Bei Ärztinnen und Ärzten, die nicht zu ME geschult sind, kann es zu Fehldiagnosen wie Depression oder Burnout kommen, wenn nur auf das Symptom Fatigue fokussiert wird. Auch zur Multiplen Sklerose bestehen Überschneidungen in der Symptomatik. Eine Abgrenzung dazu ist jedoch ausschlaggebend: Therapieansätze wie etwa Aktivierung, die bei Depressionen hilfreich ist, können bei einem an ME Erkrankten zu irreparablen Schäden führen. Auch stationäre Aufenthalte in ‘normalen’ Kliniken mit herkömmlichen Therapien sind nicht zielführend, sondern kontraproduktiv.

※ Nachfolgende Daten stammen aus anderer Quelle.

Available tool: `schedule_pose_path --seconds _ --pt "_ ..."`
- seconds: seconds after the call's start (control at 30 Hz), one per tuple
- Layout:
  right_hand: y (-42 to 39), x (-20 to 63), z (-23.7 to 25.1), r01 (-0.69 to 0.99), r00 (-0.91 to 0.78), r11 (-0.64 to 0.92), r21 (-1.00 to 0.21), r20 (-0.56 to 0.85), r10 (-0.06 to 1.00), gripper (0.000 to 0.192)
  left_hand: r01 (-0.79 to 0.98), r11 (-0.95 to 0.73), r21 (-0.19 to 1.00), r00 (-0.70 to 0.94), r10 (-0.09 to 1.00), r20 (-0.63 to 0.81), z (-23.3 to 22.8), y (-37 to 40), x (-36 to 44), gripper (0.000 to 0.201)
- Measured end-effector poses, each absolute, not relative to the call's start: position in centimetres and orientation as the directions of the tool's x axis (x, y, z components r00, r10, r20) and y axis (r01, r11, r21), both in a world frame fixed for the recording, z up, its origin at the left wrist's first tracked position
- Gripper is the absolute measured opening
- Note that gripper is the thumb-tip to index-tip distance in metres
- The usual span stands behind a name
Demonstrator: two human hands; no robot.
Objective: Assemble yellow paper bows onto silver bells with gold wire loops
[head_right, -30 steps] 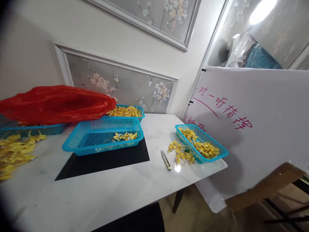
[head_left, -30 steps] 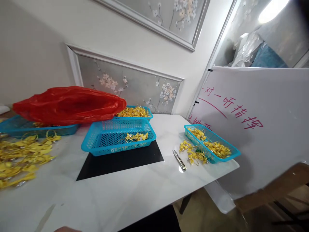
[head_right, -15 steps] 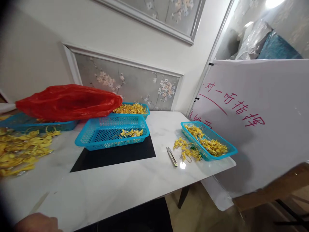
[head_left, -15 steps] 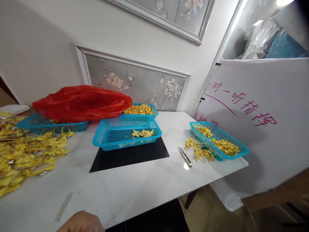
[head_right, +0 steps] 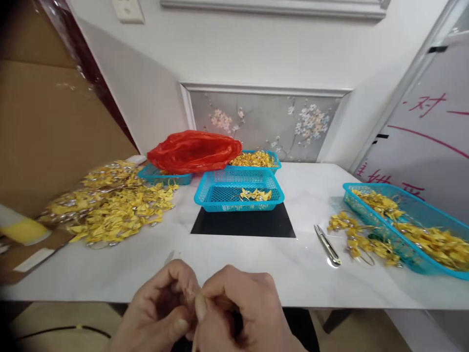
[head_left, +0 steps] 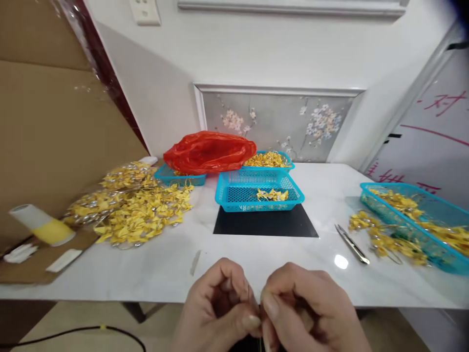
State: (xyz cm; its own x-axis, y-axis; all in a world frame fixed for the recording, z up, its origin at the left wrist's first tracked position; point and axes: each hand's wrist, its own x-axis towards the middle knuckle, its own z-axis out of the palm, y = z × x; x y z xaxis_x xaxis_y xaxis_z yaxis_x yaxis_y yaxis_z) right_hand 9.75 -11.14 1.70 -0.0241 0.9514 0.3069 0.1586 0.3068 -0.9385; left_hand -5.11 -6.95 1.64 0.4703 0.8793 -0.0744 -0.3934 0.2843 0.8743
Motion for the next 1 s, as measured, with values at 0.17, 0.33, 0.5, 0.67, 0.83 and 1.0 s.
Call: schedule_pose_path --seconds 0.17,0.33,0.5,0.67,0.83,1.0 --pt "-10.81 8.92 1.45 0.196 0.018 0.386 -0.901 0.397 0.918 0.013 -0.441 0.276 0.854 0.474 0.879 -0.04 0.91 -6.93 -5.41 0.029" --pt "-10.53 8.65 1.38 0.251 0.036 0.506 -0.825 0.53 0.847 0.013 -0.447 0.303 0.842 0.488 0.871 -0.055 0.91 -6.94 -5.48 0.028" --pt "-10.39 8.63 1.7 0.275 0.046 0.528 -0.804 0.559 0.828 0.015 -0.419 0.29 0.86 0.477 0.877 -0.064 0.77 -7.08 -5.45 0.031" --pt "-10.44 8.61 1.73 0.277 0.055 0.502 -0.819 0.535 0.843 0.015 -0.398 0.285 0.872 0.468 0.88 -0.074 0.74 -7.06 -5.36 0.031" --pt "-10.35 8.61 1.79 0.312 0.056 0.505 -0.805 0.546 0.836 0.016 -0.413 0.301 0.86 0.483 0.873 -0.074 0.87 -7.11 -5.46 0.032" --pt "-10.3 8.7 2.04 0.284 0.033 0.512 -0.811 0.542 0.84 0.016 -0.423 0.309 0.852 0.496 0.866 -0.068 0.88 -7.14 -5.44 0.031"
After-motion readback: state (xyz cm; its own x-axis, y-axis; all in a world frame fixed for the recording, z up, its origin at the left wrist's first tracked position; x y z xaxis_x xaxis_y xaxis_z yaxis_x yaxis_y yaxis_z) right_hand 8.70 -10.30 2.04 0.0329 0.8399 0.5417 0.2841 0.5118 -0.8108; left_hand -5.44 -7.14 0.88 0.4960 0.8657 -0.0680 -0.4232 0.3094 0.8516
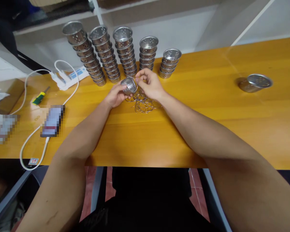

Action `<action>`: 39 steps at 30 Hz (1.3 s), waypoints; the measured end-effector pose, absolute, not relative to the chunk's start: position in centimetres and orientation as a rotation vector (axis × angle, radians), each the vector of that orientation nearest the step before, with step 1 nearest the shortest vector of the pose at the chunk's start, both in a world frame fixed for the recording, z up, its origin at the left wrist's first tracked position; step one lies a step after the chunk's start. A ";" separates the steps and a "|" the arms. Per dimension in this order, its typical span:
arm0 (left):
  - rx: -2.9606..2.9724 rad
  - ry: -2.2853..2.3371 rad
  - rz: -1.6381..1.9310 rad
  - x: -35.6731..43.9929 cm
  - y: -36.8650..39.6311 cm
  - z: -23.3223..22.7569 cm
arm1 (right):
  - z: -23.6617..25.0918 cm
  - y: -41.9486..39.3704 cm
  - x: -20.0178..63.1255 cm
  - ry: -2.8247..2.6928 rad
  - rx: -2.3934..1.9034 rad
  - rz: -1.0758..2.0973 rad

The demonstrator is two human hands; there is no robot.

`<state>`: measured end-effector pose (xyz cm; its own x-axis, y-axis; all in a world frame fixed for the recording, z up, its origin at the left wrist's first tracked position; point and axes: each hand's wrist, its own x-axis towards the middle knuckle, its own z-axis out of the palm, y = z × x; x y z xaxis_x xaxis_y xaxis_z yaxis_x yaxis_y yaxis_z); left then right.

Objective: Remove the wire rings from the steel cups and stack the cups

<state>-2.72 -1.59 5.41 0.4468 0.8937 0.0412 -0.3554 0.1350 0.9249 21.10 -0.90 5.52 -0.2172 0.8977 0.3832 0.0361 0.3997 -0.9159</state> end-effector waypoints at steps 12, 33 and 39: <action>1.124 0.740 0.944 -2.8 -1.9 5.2 | 4.6 -2.0 20.5 -1.785 -0.986 0.599; 0.930 0.817 0.918 -2.9 -2.5 6.9 | 3.9 1.0 22.9 -1.518 -1.300 0.522; 0.932 0.825 0.952 -2.7 -1.9 6.5 | 4.9 1.1 26.2 -1.974 -1.418 0.513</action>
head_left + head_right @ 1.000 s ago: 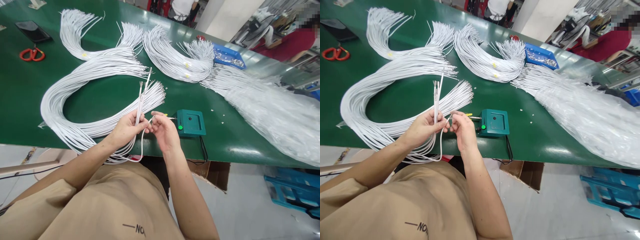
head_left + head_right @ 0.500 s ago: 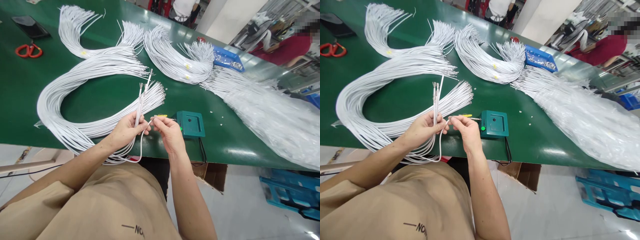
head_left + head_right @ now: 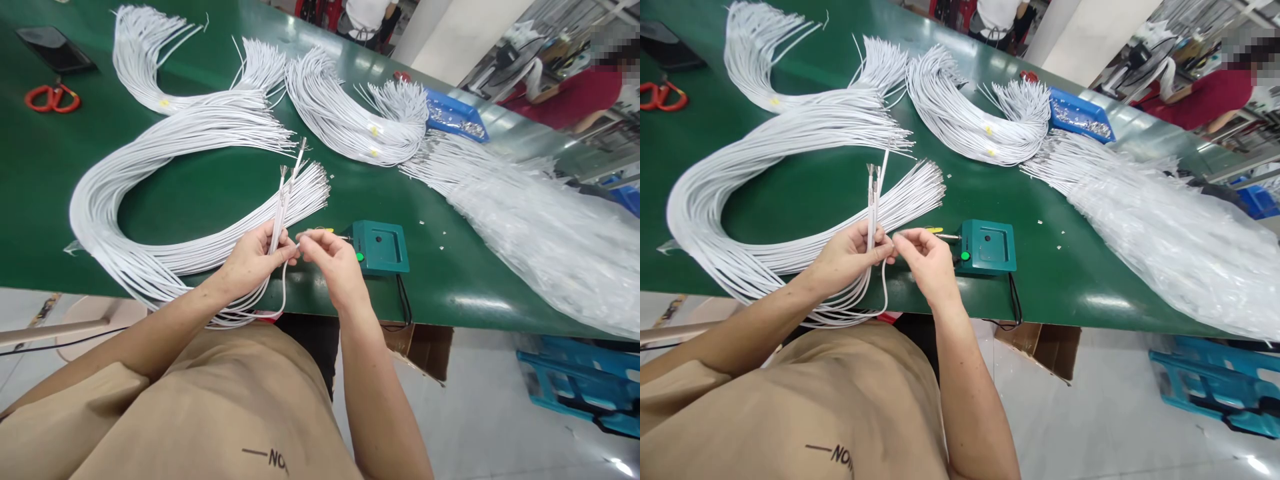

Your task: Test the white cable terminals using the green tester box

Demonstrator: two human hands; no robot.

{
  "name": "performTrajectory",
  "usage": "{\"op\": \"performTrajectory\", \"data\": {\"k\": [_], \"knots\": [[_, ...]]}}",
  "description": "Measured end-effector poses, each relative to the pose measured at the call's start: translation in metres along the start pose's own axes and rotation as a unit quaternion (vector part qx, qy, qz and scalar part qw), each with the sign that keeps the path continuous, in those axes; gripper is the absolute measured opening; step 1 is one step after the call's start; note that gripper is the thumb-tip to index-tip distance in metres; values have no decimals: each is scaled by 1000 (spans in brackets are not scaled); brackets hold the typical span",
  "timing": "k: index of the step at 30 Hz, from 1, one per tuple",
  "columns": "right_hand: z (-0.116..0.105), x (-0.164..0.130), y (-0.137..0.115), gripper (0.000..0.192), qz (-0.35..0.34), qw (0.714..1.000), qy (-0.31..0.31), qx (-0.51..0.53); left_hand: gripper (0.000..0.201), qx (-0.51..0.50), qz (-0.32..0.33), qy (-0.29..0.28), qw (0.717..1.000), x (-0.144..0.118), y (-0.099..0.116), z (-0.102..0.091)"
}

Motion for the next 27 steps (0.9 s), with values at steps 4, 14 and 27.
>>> {"op": "performTrajectory", "data": {"k": [4, 14, 27], "knots": [[-3, -3, 6, 18, -51, 994, 25, -88, 26, -62, -75, -22, 995, 1, -8, 3], [4, 0, 8, 27, -285, 796, 43, -532, 35, -175, -203, -114, 957, 24, -19, 15], [-36, 40, -6, 16, -237, 704, -114, -660, 41, -49, -141, -29, 988, 50, -28, 9]]}}
Point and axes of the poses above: each hand's wrist, its own x-axis towards the middle knuckle, its own z-axis out of the palm, y = z × x, the point moved 7 cm from there along x, towards the middle knuckle, and after that the axes turned 9 degrees about -z, right-handed, at the moved point
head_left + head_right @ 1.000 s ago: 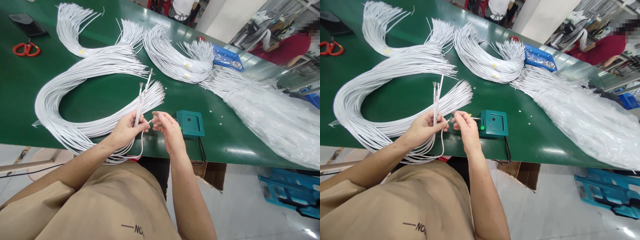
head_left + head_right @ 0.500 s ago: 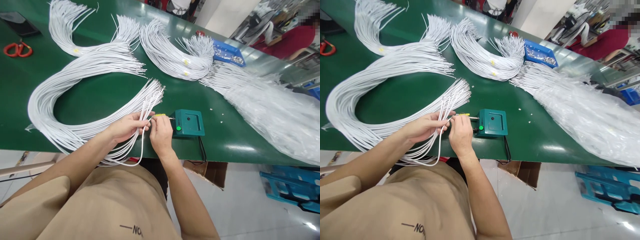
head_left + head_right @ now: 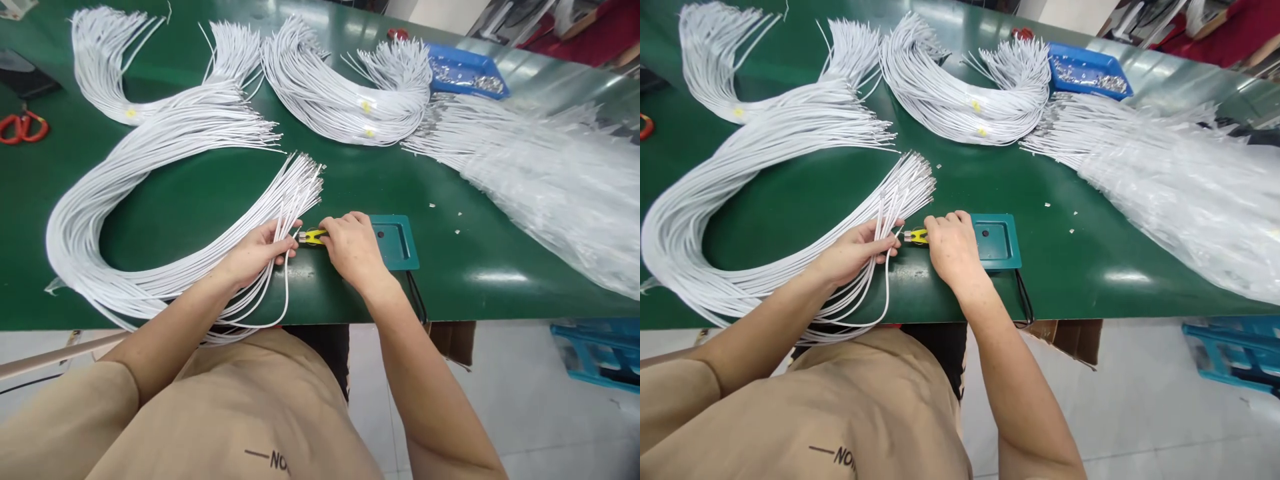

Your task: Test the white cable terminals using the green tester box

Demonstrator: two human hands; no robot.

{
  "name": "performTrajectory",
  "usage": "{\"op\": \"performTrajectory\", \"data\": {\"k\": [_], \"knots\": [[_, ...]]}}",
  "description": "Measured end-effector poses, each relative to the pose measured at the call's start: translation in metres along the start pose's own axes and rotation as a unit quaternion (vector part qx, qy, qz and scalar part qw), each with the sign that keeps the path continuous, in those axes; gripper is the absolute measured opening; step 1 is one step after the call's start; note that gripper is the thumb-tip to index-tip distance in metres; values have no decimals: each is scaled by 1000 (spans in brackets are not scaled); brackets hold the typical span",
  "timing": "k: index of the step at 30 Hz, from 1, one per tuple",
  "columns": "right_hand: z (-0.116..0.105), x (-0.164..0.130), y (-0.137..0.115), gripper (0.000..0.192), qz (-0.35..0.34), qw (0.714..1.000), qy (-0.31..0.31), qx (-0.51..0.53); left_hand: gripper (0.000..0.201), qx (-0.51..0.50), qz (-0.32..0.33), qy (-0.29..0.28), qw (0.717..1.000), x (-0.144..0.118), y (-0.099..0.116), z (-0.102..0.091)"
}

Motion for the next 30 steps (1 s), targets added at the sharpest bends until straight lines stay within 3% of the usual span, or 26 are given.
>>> {"op": "performTrajectory", "data": {"k": [14, 22, 30], "knots": [[8, -1, 2, 23, -50, 998, -27, -7, 41, 159, 44, 64, 984, 10, -3, 0], [11, 0, 7, 26, -44, 999, -32, 8, 40, 176, 33, 64, 982, 14, -8, -2], [-19, -7, -19, 25, 2, 993, 94, 76, 39, 157, 30, 49, 986, 13, -9, -5]]}}
Point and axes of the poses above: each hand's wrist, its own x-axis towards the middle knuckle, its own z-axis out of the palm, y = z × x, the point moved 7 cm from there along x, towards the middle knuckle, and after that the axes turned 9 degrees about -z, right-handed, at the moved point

Das Symptom Fatigue, das auf Basis einer Grunderkrankung wie zum Beispiel Krebs, Herzinsuffizienz, MS oder einer belastenden Therapie wie Chemo entsteht, äussert sich anders als ME. Fatigue-Patienten fühlen sich eher müde als erschöpft. In Ruhe fühlt sich der oder die Fatigueerkrankte meist wieder besser, was bei ME nicht der Fall ist. Der Unterschied: Jede noch so geringe Anstrengung führt bei ME-Patientinnen und -Patienten zu einer massiven, Tage oder Wochen anhaltenden Erschöpfung mit schwerem Krankheitsgefühl (PENE = Post-Exertional Neuroimmune Exhaustion). In dieser auch ‘Crash’ genannten Phase bringen auch Ruhe und Schlaf keine Besserung.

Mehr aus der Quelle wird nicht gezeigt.